Having seen numerous clubs from the inside as a consultant, appraiser and member, I’ve often wondered how club leaders, boards and members perceive the goals of the club. There are typically more objectives than there are members and the challenge is to balance all the individual interests with what promotes the greater good for the future of the club.
Most clubs have what I call “special interest groups”. These will often be segmented by gender, age, golfing or other sport skill level and for sure financial capability. When clubs make decisions, the interests most represented are often those groups with the most representation on the board. While the purpose of this post is not to question how clubs govern or the decisions they make, I hope to explore and shed light on the motivation behind those decisions are made and what leadership’s goals are.
Many clubs, especially those with financial challenges, make decisions focused on the club’s fiscal condition. Often, that means that necessary projects are postponed or even ignored to make the budget balance. Many such clubs are fearful of imposing assessments which sometimes precipitate member flight. Conversely, clubs not so financially challenged might seek to embark on pet projects of board members which may not be in the best interests of most members which can drive up the cost of membership and make even the most desirable clubs vulnerable.
It’s critically important for clubs to continue to provide value in membership and as a “luxury product” balancing the cost with the value is increasingly important. People join clubs for different reasons. They like to tell people they belong and they like to show off their club. Other segments of membership simply seek out the recreational and athletic opportunities while some enjoy the social activities and business networking that clubs offer.
Most clubs have segments of the membership focused on the prestige in membership element as well. It is those clubs focused on prestige that often make decisions that can lead to decline. While a very few clubs, whether through sheer size of membership or because of a lack of competition, or even because they’re just financially capable can survive such decisions, most can’t and need to plan for the future recognizing that no club is bulletproof. Many boards become so insulated to the world outside club boundaries and are so enamored with their club that they often forget that only a few years down the road can bring decline and distress, even to the most desirable clubs.

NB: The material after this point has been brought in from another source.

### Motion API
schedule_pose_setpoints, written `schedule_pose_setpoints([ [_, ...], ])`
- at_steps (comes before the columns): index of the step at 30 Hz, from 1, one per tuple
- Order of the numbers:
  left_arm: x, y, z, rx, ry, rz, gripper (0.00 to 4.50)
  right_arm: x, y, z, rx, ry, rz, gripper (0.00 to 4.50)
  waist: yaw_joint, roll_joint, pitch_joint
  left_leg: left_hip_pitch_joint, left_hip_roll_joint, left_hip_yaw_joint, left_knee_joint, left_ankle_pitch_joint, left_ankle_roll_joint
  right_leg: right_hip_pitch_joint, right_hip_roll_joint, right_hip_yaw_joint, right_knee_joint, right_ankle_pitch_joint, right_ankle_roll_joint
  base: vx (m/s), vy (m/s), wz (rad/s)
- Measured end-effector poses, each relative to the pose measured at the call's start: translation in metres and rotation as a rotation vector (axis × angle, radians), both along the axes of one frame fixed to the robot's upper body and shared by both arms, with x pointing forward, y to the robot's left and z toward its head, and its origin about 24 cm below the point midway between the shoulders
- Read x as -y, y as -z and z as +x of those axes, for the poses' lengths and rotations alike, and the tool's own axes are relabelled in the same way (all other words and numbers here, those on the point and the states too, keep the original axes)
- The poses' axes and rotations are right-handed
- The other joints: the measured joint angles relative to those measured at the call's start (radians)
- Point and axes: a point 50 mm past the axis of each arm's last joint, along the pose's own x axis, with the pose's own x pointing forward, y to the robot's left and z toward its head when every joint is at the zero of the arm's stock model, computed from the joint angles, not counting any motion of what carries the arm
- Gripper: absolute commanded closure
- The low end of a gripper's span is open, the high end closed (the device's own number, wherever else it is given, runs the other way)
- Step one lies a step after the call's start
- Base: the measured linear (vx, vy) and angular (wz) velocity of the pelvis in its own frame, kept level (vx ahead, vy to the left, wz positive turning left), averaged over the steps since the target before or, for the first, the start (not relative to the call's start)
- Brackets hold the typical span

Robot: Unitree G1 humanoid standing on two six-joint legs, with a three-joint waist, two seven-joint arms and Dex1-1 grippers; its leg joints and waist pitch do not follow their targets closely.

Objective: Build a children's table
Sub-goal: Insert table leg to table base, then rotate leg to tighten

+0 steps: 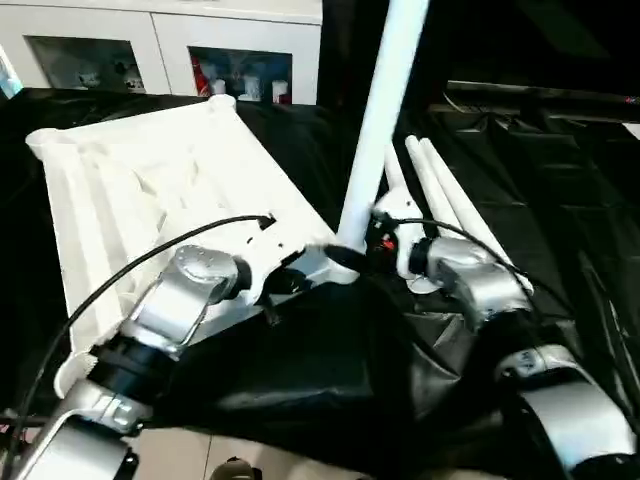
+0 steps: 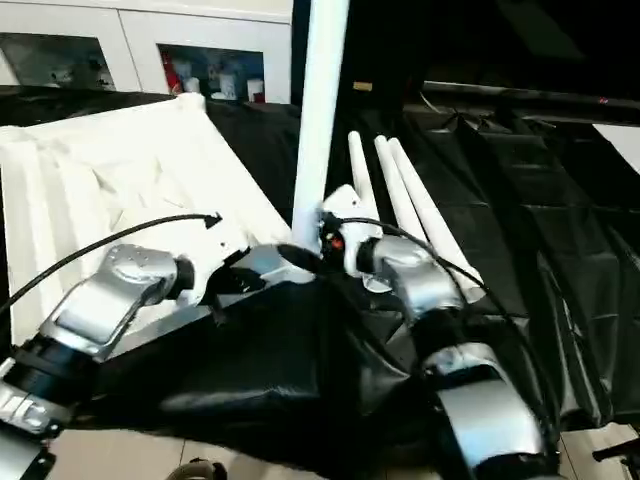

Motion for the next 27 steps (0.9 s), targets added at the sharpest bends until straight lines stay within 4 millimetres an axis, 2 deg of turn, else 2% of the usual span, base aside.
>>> schedule_pose_setpoints([
  [2,-0.001,0.000,-0.001,0.000,0.015,0.000,4.50,0.001,0.001,-0.002,-0.002,-0.020,-0.010,1.08,0.000,0.000,0.000,0.000,0.000,0.000,0.000,0.000,0.000,0.000,0.000,0.000,0.000,0.000,0.000,0.000,0.000,0.00],
  [5,-0.002,0.000,-0.002,-0.002,0.028,0.000,4.50,-0.001,0.003,-0.004,-0.008,-0.043,-0.014,1.20,0.000,0.000,0.000,0.000,0.000,0.000,0.001,0.000,0.000,0.000,0.000,0.000,0.001,0.000,0.000,0.000,0.000,0.00],
  [7,-0.003,0.000,-0.002,-0.004,0.030,0.001,4.50,-0.001,0.003,-0.005,-0.009,-0.048,-0.013,1.52,0.000,0.000,0.000,0.000,0.000,0.000,0.002,0.000,0.000,0.000,0.000,0.000,0.002,0.000,0.000,0.000,0.000,0.00],
  [9,-0.004,0.000,-0.003,-0.005,0.035,0.003,4.50,-0.001,0.003,-0.005,-0.011,-0.056,-0.014,1.63,0.000,0.000,0.000,0.000,0.000,0.000,0.003,0.000,0.000,0.000,0.000,0.000,0.003,0.000,0.000,0.000,0.000,0.00],
  [23,-0.006,0.002,-0.005,-0.015,0.048,0.005,4.50,-0.002,0.006,-0.008,-0.023,-0.077,-0.012,1.78,0.000,0.000,0.000,0.000,0.001,-0.001,0.010,0.000,0.000,0.000,0.000,0.000,0.010,0.000,0.000,0.000,0.000,0.00],
  [27,0.008,0.008,0.004,-0.018,-0.070,-0.054,4.50,-0.005,0.013,-0.001,-0.050,0.115,0.051,1.78,-0.004,-0.001,0.000,0.002,0.002,-0.001,0.014,0.000,0.000,0.001,0.000,0.001,0.012,0.001,-0.001,0.000,0.000,0.00],
])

They need to identify a path to long term success. This includes not only satisfying current members, but anticipating the desires of future members who will populate the club and allow it to thrive with stability. It’s the prestige element that often causes clubs to go off the rails. The “pet project(s)” are done and the club incurs debt and while few members use the new facility, many members leave and seek a more cost-effective option. Additionally, when a club seeks prestige as its primary goal, they often attempt to fabricate it with onerous rules and policies that make the club less comfortable and “stuffy”. The next generation resists and won’t pay for it.
The real question here relates to a club’s goals. Is the goal to be prestigious? Stuffy? Some, a very few, can succeed at that and move forward. More often, it’s the club that finds the right balance between recreational value for the dollar, fiscal responsibility and overall desirability (not just prestige) that experiences the greatest success. Of course, every club has its own “culture”, which can be defined as “a whole way of life” or “the behaviors and beliefs characteristic of a particular social, ethnic or age group”. It’s critical for leadership to understand that culture and not take for granted that membership will concur with leadership’s direction as it relates to both current and future membership. A club is made up of many elements. The property, the golf course, the athletic facilities, the food, the clubhouse and the location. It’s not just a golf course and it’s not just about the physical elements.
When club leadership misreads the culture, the club can suffer, no matter how prestigious they think they are. What’s your club’s goal? Like everything else in life, establish realistic goals. No club is bulletproof.